Anesv alla Regione Calabria: “Riapra i parchi avventura”

Associazione parchi avventura calabresi sottolinea il paradosso tra la Calabria con contagi zero e le altre regioni, specie la Lombardia dove hanno già riaperto

La perdurante chiusura dei parchi avventura calabresi, inizia a pesare sul settore che non vuole attendere il 15 giugno per la riapertura. Rispetto ad altre regioni e rispetto ad altre categorie, i parchi avventura calabresi, scrive l’Associazione dei parchi avventura calabresi, avrebbero già potuto riaprire e certamente non ha senso tenerli chiusi ancora, costringendo una intera filiera ancora in crisi.

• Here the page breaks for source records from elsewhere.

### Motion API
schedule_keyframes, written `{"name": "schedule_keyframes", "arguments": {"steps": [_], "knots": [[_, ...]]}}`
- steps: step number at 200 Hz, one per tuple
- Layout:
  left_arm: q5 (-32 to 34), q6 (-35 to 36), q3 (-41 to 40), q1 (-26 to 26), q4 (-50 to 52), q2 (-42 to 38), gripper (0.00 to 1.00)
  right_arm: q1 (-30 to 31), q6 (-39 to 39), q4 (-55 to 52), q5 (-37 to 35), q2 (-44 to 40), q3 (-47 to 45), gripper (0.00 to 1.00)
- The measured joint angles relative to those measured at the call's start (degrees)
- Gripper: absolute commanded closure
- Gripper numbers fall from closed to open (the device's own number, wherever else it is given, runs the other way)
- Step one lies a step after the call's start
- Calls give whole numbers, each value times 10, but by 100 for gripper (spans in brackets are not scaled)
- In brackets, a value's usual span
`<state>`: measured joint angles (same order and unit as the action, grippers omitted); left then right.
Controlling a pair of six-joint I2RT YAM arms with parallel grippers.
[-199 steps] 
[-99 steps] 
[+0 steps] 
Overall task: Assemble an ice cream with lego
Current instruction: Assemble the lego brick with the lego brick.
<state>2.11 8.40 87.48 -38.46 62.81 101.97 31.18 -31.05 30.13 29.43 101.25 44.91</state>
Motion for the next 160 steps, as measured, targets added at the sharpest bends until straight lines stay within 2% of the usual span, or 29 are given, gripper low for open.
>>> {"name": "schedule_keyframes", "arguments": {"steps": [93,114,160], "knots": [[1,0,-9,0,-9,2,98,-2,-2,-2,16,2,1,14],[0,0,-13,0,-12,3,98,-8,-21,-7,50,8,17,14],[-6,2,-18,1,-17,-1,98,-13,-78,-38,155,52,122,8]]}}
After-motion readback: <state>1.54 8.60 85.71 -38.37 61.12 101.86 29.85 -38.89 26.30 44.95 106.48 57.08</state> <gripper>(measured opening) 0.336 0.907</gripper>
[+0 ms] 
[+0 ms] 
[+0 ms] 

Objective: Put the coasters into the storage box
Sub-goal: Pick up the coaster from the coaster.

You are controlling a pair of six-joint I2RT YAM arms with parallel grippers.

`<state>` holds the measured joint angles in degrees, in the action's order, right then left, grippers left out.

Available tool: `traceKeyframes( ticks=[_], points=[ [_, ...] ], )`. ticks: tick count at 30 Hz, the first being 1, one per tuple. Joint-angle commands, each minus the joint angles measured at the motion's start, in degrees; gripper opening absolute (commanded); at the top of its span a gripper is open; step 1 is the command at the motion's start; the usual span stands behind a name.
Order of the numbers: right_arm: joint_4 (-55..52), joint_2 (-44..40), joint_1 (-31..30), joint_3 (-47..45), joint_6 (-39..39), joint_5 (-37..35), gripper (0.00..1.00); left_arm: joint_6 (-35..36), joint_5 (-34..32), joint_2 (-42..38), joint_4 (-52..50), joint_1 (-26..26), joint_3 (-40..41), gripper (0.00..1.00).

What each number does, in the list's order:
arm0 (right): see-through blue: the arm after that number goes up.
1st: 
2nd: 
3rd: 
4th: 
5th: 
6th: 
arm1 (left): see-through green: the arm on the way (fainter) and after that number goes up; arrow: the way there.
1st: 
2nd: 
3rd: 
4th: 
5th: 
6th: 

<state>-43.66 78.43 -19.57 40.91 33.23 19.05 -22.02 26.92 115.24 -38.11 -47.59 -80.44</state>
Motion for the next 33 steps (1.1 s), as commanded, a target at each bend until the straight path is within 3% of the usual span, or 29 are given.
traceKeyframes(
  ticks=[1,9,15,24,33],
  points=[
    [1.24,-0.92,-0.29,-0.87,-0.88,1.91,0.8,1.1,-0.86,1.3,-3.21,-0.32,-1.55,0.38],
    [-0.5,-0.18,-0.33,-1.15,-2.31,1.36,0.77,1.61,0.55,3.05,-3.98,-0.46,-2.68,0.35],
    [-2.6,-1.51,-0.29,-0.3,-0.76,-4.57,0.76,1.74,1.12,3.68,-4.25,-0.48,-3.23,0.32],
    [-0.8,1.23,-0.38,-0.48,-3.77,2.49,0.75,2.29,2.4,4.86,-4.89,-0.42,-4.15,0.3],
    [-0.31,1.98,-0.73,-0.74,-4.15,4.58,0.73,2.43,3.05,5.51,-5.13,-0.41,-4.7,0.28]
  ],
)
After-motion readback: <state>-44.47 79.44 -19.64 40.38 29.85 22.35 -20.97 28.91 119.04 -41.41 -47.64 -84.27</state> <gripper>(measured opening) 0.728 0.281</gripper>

“La governatrice della Calabria – è scritto nella nota – con un’ordinanza che anticipava di alcuni giorni il decreto del governo, il 29 aprile scorso aveva dato il via libera alla riapertura di bar e ristoranti in Calabria, scatenando molte polemiche. A tutt’oggi, invece, nessuna ordinanza ha riguardato e riguarda i parchi divertimenti e le aree giochi. Alcuni consiglieri del Comune di Catanzaro hanno scritto, nei giorni scorsi, alla Santelli per richiedere l’apertura di un settore molto legato all’ambito del turismo ma al momento tutto tace. Anche la costituenda Associazione dei parchi avventura calabresi, in Calabria se ne contano circa 25, sono preoccupati per le ricadute. E’ singolare che in una regione come la Lombardia, che ha rappresentato il maggior focolaio del virus in Italia e continua ad essere l’osservata speciale, i parchi aprano il 1 giugno mentre in Calabria, dove il virus non ha avuto alcun impatto grave sul territorio, siamo costretti ad attendere il 15

L’Anesv, la principale associazione di categoria, in un appello alla governatrice ha fatto notare il paradosso, ovvero come le ordinanze di riapertura siano già state emanate in Emilia, Toscana, Marche, Lazio, Campania, Basilicata e Puglia mentre in Calabria occorra attendere ancora.
I parchi avventura sono attrattori turistici importanti e la loro riapertura darebbe fiducia a tutto il comparto, quindi anche alle strutture alberghiere e ai ristoranti, soprattutto in quelle aree interne della regione, la Sila, l’Aspromonte, il Pollino, le Serre che rappresentano contesti naturalistici incontaminati e quindi località estremamente sicure dal punto di vista sanitario oltre che luoghi da privilegiare per rafforzare il sistema immunitario delle persone. La maggior parte delle indagini dimostrano che le località di montagna saranno tra le più gettonate in questa prossima stagione estiva e continuare a ignorarle significa non aver colto l’importanza strategica di questo settore per l’intero comparto turistico in un periodo di grave crisi economica e sanitaria”.